The Typo heard ’round the world

Sometimes no matter how hard you try things just don’t come together.
We had firewall issues since we switched subnets so we’ve been working with the firewall team to work them out.

They finally got around to punching a hole for us a couple days ago and I tested it and sent the reply: Just tested the connection and can now connect to the server. Thanks for your patience.

I then went on about my business and all was well. Then I got an email today from the firewall guy saying that he’s been pulling his hair out for 2 days trying to figure out why the traffic isn’t getting through, but that he’s opened up a case with cisco. He just wanted to keep me in the loop.

I initially didn’t know what he was talking about because we solved this issue a couple days ago. And in fact, I was in the process of calling him 10-shades of an idiot in my mind when I looked down and saw my previous email in the chain.

My email in fact said:
Just tested the connection and can not connect to the server. Thanks for your patience.

OOPS!!! Sorry dude.

The courage to say the impossible

I was interviewing a guy the other day for a DBA position I have open and I like to ask questions that help me determine how much someone’s actually worked with SQL. And one of the ways I’ll do that is to ask them how to perform an impossible task and see how they deal with it. In this case, I asked how he would restore a single table from a backup.

He thought about it and went through different scenarios, all of which I kept narrowing down until he was forced to deal just with the backup file itself with no other parameters.
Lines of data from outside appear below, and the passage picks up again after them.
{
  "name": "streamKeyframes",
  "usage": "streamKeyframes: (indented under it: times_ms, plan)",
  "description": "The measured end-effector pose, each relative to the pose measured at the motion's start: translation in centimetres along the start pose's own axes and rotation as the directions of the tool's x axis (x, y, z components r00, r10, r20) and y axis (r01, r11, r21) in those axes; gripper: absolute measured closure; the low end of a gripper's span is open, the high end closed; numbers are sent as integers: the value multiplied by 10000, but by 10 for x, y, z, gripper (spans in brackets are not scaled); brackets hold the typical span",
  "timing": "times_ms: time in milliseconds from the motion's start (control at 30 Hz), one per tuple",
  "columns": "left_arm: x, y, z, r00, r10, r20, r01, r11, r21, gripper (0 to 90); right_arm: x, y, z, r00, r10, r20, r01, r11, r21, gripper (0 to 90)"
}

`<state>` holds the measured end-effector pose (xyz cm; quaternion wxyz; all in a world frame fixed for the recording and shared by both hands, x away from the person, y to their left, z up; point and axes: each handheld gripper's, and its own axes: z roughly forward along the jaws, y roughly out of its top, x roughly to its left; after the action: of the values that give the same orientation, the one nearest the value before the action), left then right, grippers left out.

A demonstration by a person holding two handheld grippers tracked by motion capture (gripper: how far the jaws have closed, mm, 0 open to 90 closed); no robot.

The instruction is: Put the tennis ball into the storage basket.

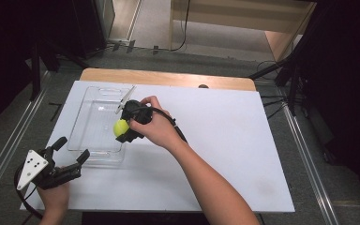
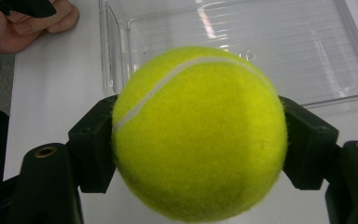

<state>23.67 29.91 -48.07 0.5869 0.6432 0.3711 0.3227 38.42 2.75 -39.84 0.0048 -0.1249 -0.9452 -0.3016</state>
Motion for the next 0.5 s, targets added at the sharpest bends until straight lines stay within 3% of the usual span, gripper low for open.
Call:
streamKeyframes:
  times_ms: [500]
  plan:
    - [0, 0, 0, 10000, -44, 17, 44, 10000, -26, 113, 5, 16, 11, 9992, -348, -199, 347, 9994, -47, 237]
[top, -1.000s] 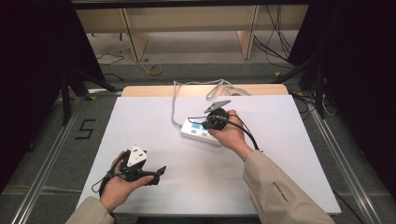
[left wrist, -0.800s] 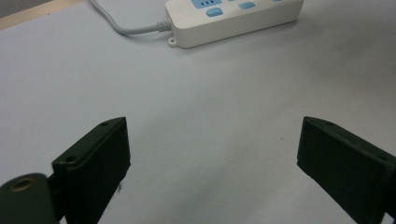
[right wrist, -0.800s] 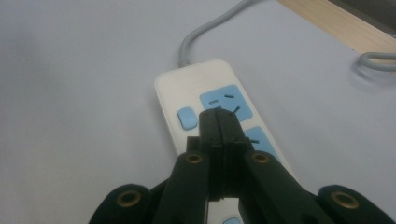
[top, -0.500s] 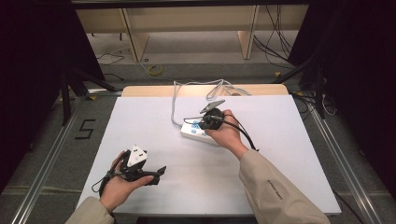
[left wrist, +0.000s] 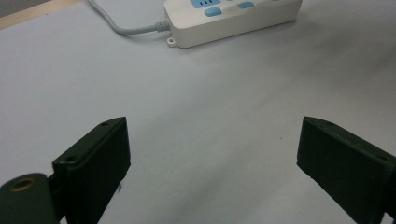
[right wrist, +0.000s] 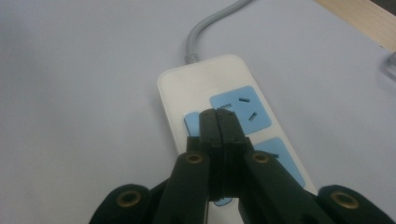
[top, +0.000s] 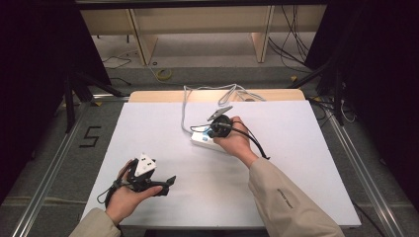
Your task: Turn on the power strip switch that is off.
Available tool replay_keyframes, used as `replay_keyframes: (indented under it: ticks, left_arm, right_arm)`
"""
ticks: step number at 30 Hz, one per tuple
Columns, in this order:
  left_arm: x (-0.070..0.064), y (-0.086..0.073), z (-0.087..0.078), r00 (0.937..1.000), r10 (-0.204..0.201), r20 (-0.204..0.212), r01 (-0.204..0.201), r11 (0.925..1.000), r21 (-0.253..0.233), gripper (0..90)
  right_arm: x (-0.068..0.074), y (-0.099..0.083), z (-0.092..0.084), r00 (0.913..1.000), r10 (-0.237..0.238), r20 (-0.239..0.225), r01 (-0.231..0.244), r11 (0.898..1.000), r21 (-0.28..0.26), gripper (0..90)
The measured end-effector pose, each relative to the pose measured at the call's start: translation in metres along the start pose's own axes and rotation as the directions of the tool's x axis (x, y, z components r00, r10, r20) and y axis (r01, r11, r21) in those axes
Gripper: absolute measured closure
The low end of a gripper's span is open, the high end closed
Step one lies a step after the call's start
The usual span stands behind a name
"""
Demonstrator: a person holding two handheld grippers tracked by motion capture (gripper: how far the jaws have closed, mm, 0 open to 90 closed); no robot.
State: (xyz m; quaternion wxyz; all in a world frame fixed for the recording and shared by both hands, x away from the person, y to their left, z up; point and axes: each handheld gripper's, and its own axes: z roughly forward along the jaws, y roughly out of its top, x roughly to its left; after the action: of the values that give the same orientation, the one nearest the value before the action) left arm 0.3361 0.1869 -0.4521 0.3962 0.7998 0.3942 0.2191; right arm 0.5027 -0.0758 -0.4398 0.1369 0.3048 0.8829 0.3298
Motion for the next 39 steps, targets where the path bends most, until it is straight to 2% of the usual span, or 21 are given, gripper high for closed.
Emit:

He kept trying to think of the flag that he would use to just pull a single table out of that file and he just couldn’t think of it. He finally said that he didn’t know of a way to do it, but he was willing to learn.
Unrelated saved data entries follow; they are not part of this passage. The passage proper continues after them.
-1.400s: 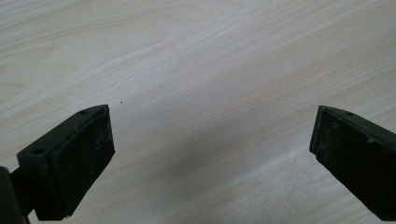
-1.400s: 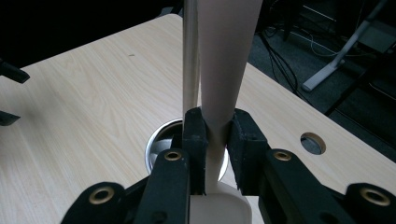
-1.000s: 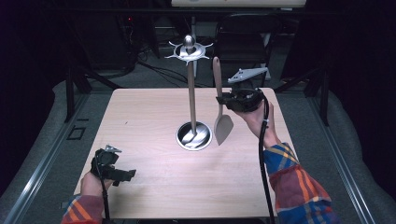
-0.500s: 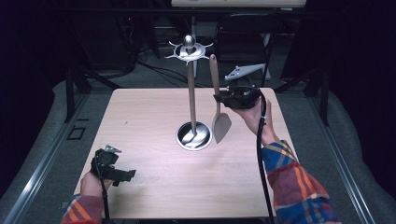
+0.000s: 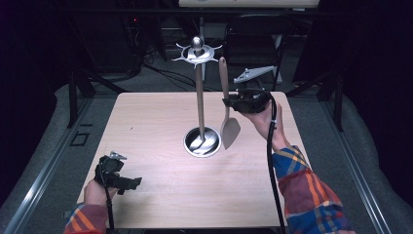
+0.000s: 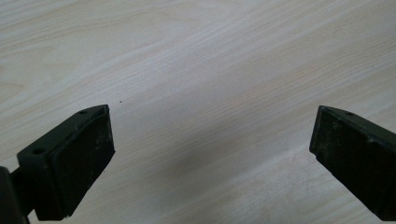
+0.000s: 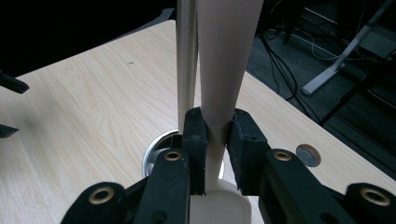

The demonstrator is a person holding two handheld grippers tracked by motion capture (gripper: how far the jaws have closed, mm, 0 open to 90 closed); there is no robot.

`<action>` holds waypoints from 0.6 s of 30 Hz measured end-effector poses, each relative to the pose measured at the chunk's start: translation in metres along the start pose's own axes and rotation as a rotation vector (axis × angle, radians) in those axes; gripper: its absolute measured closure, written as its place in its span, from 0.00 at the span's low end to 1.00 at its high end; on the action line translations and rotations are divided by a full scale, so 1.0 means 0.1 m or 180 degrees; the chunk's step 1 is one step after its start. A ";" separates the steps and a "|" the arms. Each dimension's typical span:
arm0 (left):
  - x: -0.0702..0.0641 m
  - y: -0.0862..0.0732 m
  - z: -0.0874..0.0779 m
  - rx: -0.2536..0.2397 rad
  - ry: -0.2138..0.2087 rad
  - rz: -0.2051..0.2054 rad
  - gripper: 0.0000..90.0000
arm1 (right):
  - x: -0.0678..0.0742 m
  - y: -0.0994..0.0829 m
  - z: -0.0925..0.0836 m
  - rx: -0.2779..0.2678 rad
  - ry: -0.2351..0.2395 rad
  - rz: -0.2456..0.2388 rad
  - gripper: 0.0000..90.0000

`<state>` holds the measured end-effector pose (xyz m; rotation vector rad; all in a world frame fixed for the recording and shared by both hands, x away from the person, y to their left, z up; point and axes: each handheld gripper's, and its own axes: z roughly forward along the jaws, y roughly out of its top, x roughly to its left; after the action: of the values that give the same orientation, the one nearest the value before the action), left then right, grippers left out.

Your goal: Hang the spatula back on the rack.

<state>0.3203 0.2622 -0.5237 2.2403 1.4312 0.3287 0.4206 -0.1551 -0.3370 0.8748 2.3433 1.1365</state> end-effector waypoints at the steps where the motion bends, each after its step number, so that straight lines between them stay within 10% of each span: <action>1: 0.00 0.00 0.00 -0.0001 -0.0001 0.0000 0.00 | 0.00 0.00 0.00 0.0010 0.0011 -0.0005 0.86; 18: 0.00 0.00 0.00 -0.0006 0.0002 0.0012 0.00 | 0.01 0.07 0.11 0.0026 0.0054 -0.0003 0.86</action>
<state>0.3200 0.2624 -0.5235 2.2418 1.4267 0.3317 0.4291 -0.1447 -0.3378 0.8700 2.3634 1.1393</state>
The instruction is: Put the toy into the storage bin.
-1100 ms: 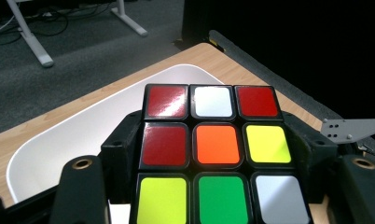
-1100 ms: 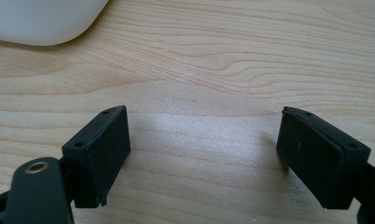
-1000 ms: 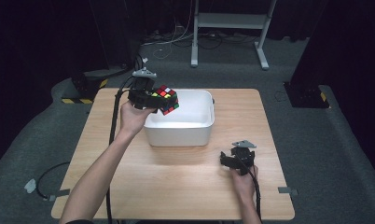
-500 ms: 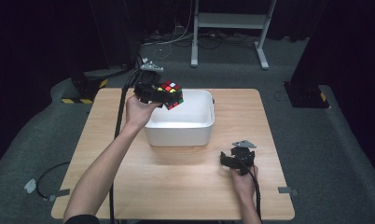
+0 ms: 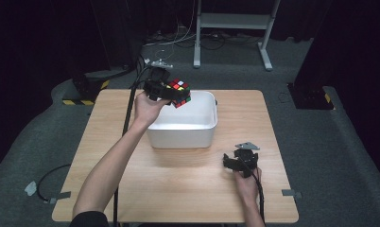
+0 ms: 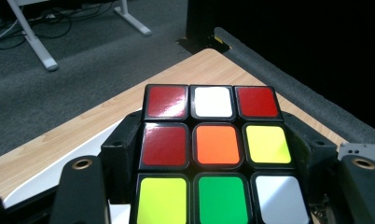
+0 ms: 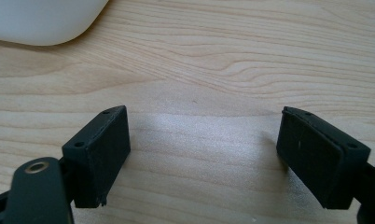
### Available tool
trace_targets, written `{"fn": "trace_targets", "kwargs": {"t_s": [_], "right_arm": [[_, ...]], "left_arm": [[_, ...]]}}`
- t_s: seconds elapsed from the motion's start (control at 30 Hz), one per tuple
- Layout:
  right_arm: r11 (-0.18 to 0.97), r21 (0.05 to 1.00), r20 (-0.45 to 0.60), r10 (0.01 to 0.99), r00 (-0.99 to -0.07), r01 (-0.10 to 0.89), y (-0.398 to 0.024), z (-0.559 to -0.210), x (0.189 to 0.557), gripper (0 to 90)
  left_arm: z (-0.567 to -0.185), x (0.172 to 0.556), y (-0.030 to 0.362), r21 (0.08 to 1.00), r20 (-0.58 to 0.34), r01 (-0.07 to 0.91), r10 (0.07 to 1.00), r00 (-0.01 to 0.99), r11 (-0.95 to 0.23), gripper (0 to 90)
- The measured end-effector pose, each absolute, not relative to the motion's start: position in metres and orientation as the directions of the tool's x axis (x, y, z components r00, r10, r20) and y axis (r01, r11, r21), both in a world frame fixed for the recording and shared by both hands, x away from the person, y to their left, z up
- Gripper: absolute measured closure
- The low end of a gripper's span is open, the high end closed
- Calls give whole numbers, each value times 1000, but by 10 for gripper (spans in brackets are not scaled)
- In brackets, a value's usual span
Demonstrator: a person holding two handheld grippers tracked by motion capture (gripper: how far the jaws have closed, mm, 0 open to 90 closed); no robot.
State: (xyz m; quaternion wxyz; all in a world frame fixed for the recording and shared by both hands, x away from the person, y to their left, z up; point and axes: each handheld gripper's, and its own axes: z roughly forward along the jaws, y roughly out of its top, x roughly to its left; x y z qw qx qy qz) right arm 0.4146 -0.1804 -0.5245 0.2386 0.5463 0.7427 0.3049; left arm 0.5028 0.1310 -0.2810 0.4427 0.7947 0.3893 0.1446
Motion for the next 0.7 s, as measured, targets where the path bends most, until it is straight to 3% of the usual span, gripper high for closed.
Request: {"fn": "trace_targets", "kwargs": {"t_s": [0.7], "right_arm": [[220,715,-19,955,-297,664,-179,-525,414,175]], "left_arm": [[-292,527,115,802,-94,507,772,628,-315,329]]}}
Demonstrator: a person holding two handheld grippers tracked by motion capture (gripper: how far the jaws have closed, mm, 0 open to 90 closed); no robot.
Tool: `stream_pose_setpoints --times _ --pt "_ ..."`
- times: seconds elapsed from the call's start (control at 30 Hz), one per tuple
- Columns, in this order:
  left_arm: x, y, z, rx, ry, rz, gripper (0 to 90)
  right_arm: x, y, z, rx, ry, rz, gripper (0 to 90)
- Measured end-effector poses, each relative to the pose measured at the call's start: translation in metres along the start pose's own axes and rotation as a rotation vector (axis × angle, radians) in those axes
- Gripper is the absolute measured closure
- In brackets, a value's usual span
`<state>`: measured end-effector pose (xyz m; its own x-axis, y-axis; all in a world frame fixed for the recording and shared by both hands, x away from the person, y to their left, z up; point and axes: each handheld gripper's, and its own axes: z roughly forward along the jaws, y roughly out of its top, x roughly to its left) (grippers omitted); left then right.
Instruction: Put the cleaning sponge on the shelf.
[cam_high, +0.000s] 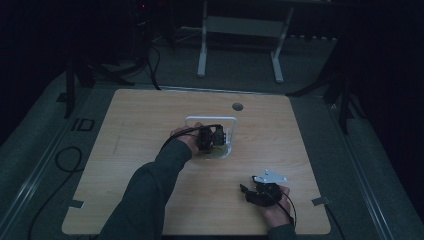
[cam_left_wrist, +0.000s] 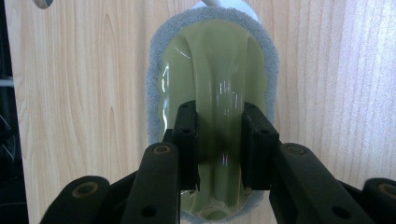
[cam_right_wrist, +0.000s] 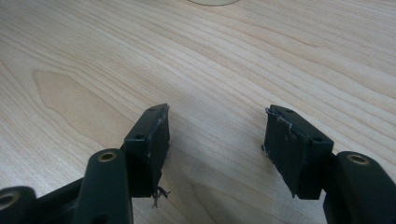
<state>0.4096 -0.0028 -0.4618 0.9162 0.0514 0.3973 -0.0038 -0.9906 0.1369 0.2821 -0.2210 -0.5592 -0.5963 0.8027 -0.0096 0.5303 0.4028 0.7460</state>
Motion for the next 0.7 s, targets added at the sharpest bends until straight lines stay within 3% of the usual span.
stream_pose_setpoints --times 0.7 --pt "0.0023 -0.0002 0.0056 -0.007 0.028 0.011 70.8 0.0000 0.0000 0.0000 0.000 0.000 0.000 39.7"
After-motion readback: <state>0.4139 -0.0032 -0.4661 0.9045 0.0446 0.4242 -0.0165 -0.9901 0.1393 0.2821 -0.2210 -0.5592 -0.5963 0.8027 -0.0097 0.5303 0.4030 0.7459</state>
He failed that question in a couple of ways. First and foremost, he had to thing too long and hard about something he should’ve known for as long as he’s been a DBA. So there’s that. 2nd, he failed because he didn’t have the courage to tell me that it wasn’t possible and that as a user, I’m screwed. The data can’t be recovered that way. Now, this is a very valid question and tells me a lot about a DBA because we’re quite often called on to deliver bad news and if you’re not able to do that, then you may not be as strong as you thought.

What he needs is the courage to stand up and tell me that what I’m asking for isn’t possible, but he was too caught up in the fact that he’s in an interivew and I wouldn’t be asking a question like that if I didn’t know of a way to do it. I actually explained all this to him and he agreed and said that he thought it was a trick question, but didn’t want to say anything.

I’ve been in that position before where I was thrown by a T-SQL question like that. And initially I reacted the same way because there are so many pitfalls and neat little tricks in the sql lang that I could easily have missed something really big. Or there could have been some obscure legacy trick that still worked. So I get where he’s coming from. I really do. However, backup syntax isn’t like that at all. It all fits on one page so it’s a lot easier to lookup.

And not to go off on too big of a tangent, sales guys are the same way. They hate to say no to a client. They feel it’s the worst thing they could do, but it’s not. The worst thing they can do is to make promises they can’t keep. I saw this at a gig I had about 4yrs ago a lot. The sales guys were always making promises and then expecting the devs to deliver on time. It’s messy, and it promotes nothing but crap code. So while they always made their deadline the software was so buggy and so poor with concurrency, it spent more time down than anything. So while they met the letter of the contract, they’ve greatly harmed their reputation and pissed off the client because now they’ve gotta take a couple more weeks to fix issues. And that could really harm the client’s data as well. Because you could have to make changes to the underlying schema and now you’re in the middle of a conversion right after you go live. So I realize you don’t want to have to tell a customer no, it’s best to tell him the truth. As much as I’d like to get this entire app architected and fully written by this time next month, that’s just not realistic. Why don’t I get back to you on when we could have a complete product ready, or we can work out a release schedule and we can get you the most critical functions right away and then bring others online as they become available?

So while nobody wants to say no, or that’s not possible, or your data’s gone for good, it’s necessary sometimes and your customers (whoever they are) will appreciate your honesty. And they’ll appreciate that what you give them will actually work when it’s released.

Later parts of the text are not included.